"While walking back to my Boston hotel after a surprisingly well-attended Tuesday afternoon showing of Bryan Bertino's horror thriller The Strangers, I found myself musing on what's scary and what's not. Whatever it is, The Strangers had enough of it to do incredibly well at the box office. But what makes such a little film with only one star (Liv Tyler) work in the first place? That the question interests me shouldn't amaze anyone, since I've worked in the scare-'em-silly field for years. And it must be of vital interest to Twentieth Century Fox, which this summer releases two movies in the genre with much higher budgets: The Happening and The X-Files: I Want to Believe. The Happening was better than I expected, but it wasn't as scary as The Strangers. As for The X-Files (out July 25)? Children, I have my doubts.
One thing that seems clear to me, looking back at the 10 or a dozen films that truly scared me, is that most really good horror films are low-budget affairs with special effects cooked up in someone's basement or garage. Among those that truly work are Carnival of Souls, Halloween, The Texas Chainsaw Massacre, Night of the Living Dead, and The Blair Witch Project. All cost almost nothing to make and earned millions, while their sequels and remakes were crap (Dawn of the Dead in both its incarnations being the exception that proves the rule).

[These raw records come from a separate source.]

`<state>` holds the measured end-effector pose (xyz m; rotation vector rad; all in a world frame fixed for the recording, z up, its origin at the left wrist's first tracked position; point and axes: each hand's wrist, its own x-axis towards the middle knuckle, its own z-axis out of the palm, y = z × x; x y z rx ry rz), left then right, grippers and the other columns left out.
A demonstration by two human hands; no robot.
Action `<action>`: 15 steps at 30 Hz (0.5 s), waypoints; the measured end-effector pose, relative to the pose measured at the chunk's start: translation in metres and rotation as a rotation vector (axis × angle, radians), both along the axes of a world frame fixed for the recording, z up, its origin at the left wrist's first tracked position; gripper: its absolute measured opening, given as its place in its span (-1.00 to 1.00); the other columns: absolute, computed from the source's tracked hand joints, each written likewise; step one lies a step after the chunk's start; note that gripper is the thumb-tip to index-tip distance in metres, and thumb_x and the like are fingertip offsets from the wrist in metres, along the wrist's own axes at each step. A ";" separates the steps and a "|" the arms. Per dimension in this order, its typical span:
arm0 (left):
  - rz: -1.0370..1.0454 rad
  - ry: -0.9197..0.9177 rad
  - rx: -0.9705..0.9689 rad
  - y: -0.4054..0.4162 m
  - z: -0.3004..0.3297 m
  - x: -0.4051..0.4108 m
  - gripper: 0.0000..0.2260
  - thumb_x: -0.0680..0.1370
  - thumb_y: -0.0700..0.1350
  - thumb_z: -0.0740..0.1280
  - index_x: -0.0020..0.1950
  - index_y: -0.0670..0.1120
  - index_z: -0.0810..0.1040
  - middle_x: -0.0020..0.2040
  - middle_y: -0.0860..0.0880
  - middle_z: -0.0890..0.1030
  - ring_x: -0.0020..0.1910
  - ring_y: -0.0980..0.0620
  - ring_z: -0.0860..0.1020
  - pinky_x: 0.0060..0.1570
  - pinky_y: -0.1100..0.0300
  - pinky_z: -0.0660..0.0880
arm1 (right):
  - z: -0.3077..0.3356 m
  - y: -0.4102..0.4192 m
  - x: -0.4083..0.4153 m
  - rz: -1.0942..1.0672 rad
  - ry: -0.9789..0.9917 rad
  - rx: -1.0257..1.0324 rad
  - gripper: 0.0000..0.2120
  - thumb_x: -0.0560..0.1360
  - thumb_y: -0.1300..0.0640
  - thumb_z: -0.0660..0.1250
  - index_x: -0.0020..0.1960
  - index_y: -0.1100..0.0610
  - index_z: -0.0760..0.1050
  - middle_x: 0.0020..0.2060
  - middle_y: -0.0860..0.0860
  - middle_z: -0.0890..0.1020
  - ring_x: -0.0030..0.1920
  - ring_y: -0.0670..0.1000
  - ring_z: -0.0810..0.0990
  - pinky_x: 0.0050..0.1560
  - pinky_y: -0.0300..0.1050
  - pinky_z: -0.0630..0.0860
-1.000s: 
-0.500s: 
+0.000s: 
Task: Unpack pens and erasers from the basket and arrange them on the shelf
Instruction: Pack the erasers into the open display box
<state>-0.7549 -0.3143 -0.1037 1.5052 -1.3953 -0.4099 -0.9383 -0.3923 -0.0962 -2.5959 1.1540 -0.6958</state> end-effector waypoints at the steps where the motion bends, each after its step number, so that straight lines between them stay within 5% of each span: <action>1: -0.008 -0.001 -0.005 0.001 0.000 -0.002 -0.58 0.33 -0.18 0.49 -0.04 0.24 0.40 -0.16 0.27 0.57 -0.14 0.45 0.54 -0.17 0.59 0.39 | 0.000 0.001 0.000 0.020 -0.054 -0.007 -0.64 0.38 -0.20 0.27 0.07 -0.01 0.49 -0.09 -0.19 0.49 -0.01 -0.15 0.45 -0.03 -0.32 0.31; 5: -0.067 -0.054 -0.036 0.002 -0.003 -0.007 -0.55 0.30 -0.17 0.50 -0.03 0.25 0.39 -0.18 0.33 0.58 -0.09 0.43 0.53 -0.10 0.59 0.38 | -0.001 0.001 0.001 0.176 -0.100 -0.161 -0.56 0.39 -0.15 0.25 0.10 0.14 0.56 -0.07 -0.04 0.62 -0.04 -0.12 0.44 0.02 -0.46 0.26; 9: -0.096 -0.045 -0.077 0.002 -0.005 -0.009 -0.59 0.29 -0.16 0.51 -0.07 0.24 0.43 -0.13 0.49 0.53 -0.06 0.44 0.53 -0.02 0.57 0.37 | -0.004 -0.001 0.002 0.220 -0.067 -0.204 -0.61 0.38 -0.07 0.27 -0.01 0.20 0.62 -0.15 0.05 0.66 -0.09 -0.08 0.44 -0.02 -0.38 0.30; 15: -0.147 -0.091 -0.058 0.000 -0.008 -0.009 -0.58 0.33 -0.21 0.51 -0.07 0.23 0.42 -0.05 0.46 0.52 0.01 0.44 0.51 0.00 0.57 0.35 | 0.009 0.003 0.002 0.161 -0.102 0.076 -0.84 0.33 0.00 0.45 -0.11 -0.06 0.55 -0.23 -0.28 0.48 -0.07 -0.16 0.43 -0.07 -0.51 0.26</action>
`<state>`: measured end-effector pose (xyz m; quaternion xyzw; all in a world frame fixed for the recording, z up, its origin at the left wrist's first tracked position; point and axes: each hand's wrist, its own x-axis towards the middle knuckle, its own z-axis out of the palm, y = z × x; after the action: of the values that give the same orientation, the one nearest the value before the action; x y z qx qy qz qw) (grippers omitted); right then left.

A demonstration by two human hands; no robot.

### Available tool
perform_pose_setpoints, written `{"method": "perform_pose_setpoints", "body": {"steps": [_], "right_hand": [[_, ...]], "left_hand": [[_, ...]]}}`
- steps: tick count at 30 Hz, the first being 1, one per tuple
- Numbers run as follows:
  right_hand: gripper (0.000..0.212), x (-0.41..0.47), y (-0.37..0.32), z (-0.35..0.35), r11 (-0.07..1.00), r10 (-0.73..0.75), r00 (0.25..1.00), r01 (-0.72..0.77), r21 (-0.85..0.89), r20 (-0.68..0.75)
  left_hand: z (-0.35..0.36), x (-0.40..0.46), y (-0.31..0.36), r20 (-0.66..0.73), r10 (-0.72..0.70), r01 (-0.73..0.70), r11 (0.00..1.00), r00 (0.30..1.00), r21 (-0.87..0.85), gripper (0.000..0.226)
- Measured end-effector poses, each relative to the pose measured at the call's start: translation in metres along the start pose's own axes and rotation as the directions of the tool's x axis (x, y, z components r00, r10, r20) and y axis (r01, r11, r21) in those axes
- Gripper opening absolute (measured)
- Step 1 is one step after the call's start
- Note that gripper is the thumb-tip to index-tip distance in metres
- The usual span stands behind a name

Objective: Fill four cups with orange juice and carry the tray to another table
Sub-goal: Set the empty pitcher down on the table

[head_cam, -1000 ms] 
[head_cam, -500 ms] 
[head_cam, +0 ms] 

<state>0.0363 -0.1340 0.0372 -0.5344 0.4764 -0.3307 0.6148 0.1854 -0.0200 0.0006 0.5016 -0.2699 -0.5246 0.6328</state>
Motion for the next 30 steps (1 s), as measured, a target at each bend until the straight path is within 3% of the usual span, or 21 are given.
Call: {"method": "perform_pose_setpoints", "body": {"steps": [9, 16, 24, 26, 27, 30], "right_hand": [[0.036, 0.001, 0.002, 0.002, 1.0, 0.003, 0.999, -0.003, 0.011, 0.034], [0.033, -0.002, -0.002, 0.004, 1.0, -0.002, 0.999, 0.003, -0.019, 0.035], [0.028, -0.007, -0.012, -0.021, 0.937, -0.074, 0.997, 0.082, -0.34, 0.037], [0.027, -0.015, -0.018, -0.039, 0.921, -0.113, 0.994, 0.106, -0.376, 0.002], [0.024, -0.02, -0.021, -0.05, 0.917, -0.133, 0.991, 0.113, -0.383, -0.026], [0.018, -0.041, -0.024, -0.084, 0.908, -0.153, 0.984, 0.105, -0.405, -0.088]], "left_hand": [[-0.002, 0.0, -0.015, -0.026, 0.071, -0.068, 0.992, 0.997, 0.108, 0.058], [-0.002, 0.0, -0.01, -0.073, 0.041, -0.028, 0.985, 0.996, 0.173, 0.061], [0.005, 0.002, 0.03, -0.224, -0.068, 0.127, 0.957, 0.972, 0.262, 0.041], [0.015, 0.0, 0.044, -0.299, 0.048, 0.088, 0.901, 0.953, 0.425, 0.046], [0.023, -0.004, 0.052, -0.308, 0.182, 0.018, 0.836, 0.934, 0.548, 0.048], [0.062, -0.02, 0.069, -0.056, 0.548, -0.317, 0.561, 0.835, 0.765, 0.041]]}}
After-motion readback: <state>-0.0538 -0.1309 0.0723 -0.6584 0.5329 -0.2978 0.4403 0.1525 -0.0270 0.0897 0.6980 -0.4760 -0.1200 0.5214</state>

Horror is an intimate experience, something that occurs mostly within oneself, and when it works, the screams of a sold-out house are almost intrusive. In that sense, a movie such as Blair Witch is more like poetry than like the ''event films'' that pack the plexes in summer. Those flicks tend to be like sandwiches overstuffed with weirdly tasteless meat and cheese, meals that glut the belly but do nothing for the soul. Studio execs, who not only live behind the curve but seem to have built mansions there, don't seem to understand that most moviegoers recognize all the bluescreens and computer graphics of big-budget films and flick them aside. Those movies blast our emotions and imaginations, instead of caressing them with a knife edge."